Kentucky Jam Cake with Caramel Icing!

Jam cake is just synonymous with Christmas for most of us who grew up in Kentucky and I am sure in many of the other southeastern states.  My mother used to make one every year in the week or so before Christmas. 

 It was always a special cake that I looked forward to, but it really wasn't as much the cake I loved, but the caramel icing.  Caramel icing is just the best thing you ever put in your mouth.   This cake only gets made at Christmas by most folks as far as I know and if you have ever made one, you know why.

This particular jam cake recipe came from my sister-in-law and she got it from her sister-in-law. I don't know how old the recipe is, but I know it's been around for many, many years.  It's the best jam cake recipe I have ever eaten. 

 It is a really moist cake and it just seems to get moister each day as long as you keep it wrapped tightly.  It does have quite a few ingredients, so here is what you will need:

1/2 cup butter, softened
1/4 cup shortening
1 cup sugar
3 eggs, separated  (the beaten whites go in last)
2  1/2 cups all purpose flour, sifted
1 tsp. baking soda
1/4 tsp. salt
1/2 cup buttermilk
1 tsp. cinnamon
1 tsp. pumpkin pie spice
1 jar prune baby food
1 cup blackberry jam
1/2 cup strawberry jam
1/2 cup pineapple jam
1/2 cup cherry preserves
1 tsp. vanilla
1 cup pecans, chopped

Preheat oven to 350 degrees.

Cream butter and shortening together.  Add in sugar and beat until fluffy. Mix in the egg yolks. 

 Place egg whites in a separate bowl and beat until stiff peaks form.  You fold these in at the end.  Sift together the flour, soda and salt. 

Mix in all of the jams, the prune baby food and the seasonings. 

Alternately mix in the flour and buttermilk.  Don't over mix, just basically incorporate it all.  Stir in the chopped pecans. Finally fold in the beaten egg whites. 

Prepare 3 nine inch cake pans by lining them with parchment or wax paper.  Spray the insides well with nonstick cooking spray.  This cake has a tendency to stick because of all of the jam in it, so be sure to line the pans and don't skip that step.

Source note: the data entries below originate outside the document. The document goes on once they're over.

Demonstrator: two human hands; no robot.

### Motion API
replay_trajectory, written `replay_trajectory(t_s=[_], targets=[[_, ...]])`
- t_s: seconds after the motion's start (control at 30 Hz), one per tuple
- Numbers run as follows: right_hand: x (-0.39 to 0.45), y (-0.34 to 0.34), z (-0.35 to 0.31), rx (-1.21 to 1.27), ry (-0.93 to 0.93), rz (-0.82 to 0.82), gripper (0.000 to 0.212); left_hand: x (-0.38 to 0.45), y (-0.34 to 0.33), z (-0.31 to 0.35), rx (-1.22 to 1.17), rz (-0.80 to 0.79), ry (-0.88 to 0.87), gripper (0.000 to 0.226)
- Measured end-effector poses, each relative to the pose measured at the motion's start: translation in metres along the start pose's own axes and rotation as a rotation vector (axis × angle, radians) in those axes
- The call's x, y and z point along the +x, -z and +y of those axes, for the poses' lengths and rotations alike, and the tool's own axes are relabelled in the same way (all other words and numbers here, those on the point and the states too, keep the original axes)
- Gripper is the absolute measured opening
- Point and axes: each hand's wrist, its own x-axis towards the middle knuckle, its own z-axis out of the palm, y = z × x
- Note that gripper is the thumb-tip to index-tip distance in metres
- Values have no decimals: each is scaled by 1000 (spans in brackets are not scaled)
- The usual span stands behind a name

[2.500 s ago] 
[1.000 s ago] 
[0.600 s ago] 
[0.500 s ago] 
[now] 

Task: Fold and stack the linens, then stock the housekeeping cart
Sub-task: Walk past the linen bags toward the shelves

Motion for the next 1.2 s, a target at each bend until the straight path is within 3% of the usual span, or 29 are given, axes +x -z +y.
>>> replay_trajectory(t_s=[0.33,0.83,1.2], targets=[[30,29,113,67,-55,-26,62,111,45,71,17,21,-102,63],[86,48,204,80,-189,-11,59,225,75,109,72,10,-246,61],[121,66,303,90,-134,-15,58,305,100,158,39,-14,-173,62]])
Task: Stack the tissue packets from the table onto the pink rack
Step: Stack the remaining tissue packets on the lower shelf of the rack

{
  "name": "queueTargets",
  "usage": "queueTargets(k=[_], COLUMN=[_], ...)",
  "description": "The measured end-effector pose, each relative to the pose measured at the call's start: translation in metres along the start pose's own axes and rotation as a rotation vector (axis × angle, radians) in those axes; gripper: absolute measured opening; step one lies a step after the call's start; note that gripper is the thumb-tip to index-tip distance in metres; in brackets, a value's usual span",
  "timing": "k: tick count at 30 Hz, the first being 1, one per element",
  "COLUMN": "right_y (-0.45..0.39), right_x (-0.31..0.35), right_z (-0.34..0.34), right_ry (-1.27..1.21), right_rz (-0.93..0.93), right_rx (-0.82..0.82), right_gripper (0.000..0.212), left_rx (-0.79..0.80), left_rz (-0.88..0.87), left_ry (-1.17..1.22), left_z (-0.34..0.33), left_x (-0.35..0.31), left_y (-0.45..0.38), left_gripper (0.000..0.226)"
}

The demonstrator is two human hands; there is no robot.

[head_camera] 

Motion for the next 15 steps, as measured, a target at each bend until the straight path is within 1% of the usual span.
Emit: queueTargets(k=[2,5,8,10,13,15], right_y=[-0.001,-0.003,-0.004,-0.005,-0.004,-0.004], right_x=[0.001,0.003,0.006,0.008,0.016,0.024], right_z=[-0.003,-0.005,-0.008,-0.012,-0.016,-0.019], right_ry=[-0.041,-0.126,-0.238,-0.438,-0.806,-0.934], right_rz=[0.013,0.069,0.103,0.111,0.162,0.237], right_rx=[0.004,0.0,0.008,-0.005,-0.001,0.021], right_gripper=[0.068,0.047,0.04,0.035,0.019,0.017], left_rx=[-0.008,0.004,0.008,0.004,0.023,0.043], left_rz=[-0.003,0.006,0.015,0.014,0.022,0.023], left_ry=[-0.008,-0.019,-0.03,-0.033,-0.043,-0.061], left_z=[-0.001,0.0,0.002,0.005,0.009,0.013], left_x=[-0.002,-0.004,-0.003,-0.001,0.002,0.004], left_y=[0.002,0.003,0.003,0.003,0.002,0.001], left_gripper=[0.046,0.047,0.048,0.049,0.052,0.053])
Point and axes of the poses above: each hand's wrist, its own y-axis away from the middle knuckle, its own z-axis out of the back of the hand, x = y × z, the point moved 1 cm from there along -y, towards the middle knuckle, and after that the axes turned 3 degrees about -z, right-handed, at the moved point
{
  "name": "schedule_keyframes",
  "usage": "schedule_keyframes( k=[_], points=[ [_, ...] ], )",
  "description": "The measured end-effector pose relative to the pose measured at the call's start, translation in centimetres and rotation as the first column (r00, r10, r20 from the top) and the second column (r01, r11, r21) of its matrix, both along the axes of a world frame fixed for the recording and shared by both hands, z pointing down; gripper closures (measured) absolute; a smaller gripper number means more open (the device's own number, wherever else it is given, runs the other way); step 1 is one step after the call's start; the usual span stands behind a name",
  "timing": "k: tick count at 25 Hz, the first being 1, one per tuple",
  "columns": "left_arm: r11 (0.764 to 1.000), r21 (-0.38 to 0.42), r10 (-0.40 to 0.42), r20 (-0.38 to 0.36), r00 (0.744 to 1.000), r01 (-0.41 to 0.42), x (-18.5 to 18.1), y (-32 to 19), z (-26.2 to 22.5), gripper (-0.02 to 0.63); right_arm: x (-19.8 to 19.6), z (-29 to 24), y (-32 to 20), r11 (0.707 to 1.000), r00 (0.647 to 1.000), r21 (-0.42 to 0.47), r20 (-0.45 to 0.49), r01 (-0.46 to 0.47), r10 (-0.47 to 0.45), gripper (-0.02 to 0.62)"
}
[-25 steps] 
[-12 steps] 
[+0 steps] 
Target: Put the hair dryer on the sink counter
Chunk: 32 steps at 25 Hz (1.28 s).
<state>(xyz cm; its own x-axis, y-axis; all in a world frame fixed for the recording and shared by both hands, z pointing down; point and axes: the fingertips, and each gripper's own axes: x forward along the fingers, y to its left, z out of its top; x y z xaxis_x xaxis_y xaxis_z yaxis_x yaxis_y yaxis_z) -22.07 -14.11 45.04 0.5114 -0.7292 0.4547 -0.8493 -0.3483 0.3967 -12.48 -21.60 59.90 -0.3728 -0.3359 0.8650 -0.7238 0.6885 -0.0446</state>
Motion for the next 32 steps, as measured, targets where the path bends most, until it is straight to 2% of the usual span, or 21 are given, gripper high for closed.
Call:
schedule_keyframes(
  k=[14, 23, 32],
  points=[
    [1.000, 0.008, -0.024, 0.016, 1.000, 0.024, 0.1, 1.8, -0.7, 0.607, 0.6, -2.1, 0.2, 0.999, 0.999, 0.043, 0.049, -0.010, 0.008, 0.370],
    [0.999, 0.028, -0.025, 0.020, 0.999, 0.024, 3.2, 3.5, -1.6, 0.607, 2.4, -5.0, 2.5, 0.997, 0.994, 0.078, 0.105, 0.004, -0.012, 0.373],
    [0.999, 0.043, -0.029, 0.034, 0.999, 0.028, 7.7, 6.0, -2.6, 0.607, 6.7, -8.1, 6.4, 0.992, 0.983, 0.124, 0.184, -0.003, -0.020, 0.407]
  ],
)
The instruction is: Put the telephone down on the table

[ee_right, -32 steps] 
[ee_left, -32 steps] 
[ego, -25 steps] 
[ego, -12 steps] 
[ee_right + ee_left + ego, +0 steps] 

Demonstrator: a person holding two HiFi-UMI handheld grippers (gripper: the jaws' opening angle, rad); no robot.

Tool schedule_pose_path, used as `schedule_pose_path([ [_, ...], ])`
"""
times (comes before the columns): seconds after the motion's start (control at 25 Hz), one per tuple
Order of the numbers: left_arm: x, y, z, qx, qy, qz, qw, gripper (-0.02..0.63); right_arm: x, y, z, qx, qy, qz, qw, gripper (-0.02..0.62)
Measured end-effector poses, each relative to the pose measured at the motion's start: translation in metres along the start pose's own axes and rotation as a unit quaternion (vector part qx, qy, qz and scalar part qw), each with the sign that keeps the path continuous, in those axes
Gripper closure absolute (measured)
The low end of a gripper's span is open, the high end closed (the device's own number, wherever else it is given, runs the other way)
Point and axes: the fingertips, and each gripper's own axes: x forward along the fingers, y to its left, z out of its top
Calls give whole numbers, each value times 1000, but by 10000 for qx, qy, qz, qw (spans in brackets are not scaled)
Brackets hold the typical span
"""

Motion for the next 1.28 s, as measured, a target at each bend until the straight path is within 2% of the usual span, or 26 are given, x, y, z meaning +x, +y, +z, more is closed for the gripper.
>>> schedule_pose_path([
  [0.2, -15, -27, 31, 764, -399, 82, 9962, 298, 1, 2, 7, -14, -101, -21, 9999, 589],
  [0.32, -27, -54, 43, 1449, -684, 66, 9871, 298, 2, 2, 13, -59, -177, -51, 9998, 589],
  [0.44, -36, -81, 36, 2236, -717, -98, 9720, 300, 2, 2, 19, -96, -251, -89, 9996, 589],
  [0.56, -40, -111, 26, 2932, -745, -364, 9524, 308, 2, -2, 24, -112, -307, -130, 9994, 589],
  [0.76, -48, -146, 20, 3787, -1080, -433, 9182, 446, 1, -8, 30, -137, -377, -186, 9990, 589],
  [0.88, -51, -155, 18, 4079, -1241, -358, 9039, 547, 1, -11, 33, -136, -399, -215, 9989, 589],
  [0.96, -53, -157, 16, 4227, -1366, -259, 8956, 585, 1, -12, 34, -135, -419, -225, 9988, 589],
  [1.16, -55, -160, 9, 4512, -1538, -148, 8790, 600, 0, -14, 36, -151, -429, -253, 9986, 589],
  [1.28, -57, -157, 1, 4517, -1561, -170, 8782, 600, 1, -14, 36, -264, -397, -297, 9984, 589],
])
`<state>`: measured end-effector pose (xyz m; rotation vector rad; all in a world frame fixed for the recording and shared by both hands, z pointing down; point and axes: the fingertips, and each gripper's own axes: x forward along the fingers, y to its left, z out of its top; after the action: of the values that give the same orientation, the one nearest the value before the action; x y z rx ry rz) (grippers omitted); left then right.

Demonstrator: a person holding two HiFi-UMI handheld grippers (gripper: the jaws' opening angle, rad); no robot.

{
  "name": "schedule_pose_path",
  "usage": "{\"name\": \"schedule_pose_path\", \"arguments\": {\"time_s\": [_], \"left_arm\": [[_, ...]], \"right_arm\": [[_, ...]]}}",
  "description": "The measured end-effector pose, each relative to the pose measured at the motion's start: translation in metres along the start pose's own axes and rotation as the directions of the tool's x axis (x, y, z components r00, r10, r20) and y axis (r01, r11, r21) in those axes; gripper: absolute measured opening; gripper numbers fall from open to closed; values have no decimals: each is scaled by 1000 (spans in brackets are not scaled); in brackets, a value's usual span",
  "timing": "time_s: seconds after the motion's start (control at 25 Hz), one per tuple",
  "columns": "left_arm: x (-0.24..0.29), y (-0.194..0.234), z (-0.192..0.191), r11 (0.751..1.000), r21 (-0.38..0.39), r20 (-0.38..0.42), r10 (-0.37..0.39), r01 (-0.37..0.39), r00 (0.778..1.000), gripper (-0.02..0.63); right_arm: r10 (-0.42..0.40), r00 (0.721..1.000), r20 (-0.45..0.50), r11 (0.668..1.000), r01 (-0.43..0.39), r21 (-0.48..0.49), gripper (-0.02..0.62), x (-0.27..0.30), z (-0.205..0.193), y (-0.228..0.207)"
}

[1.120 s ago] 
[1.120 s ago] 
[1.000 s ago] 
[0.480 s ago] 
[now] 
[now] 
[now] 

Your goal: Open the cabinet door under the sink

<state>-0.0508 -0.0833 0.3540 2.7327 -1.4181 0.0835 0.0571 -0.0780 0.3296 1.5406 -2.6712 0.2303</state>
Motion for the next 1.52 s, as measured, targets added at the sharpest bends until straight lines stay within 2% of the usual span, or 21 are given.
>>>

Evenly distribute the batter between the pans and shake the pans around to get any air out. Turn the oven down to 325 degrees and bake for about 30 to 35 minutes.  A toothpick inserted in the middle should come out clean.  Remove and cool completely before icing. 

Caramel Icing

1/2 cup butter
1 cup packed brown sugar
1/3 cup cream ( I used half and half and it worked fine)
1/4/ tsp. salt
1 tsp. vanilla
1 lb. of powdered sugar

Melt butter in a heavy saucepan on the stove and dissolve brown sugar in it.  Add the cream and salt.  Bring up to a boil and cook for 2 minutes.  Remove from heat and beat in the sugar and the vanilla. You need to use an electric mixer for this.  If it seems too thick add 1 Tbs. cream at a time until it's where you want it.

Immediately stack and frost cake.  You have to move fast, because this icing will start to thicken.  It's best if you keep it on some low heat or in a pan of hot water as you work with it.  If it starts to get too thick to work with heat it a little and add a dash of cream.


  1. Wow! :-) I have never heard of Jam Cake! :-) I'll have to try it out! :-) Merry Christmas!

  2. I have never heard of Jam cake either But willing to print off this recipe and give it a try
    A Great Big Thank you I love old vintage things to!!!

  3. How many days does this need to sit before eating? My mother used to make jam cakes each year but I never fully appreciated them until she didn't make them anymore :-( I do remember her making them several days before Christmas and wrapping them up with plastic wrap. She would scold me for even looking at them with tempting eyes and say that the cake was not "ready" yet. Thanks so much for sharing this recipe!
    Cindy B.

  4. My Dad made Jam Cake from a slightly different recipe ( and yes he was from Kentucky) his mother taught him and she got the recipe from an aunt. Granmaw would make them before Christmas and freeze the layers wrapped in foil then let them thaw and ice it with the "Burnt Sugar Icing" she said freezing it made it moister. The frozen layers were great without the icing with ice cream!

  5. My mother used to make this every year. Loved It. I have never made one but I might have to try this.

  6. When I was little( before school age) my babysitter made a cake like this every Christmas. I remember her wrapping it up and keeping it in a cold bedroom without heat. My 5 year old mind remembers her calling it an “amalgamation cake” maybe she was saying conglomeration. Does this ring a bell with anyone? I am 67.

    1. The "Amalgamation Cake" is similar, but not exactly the same as a Jam Cake.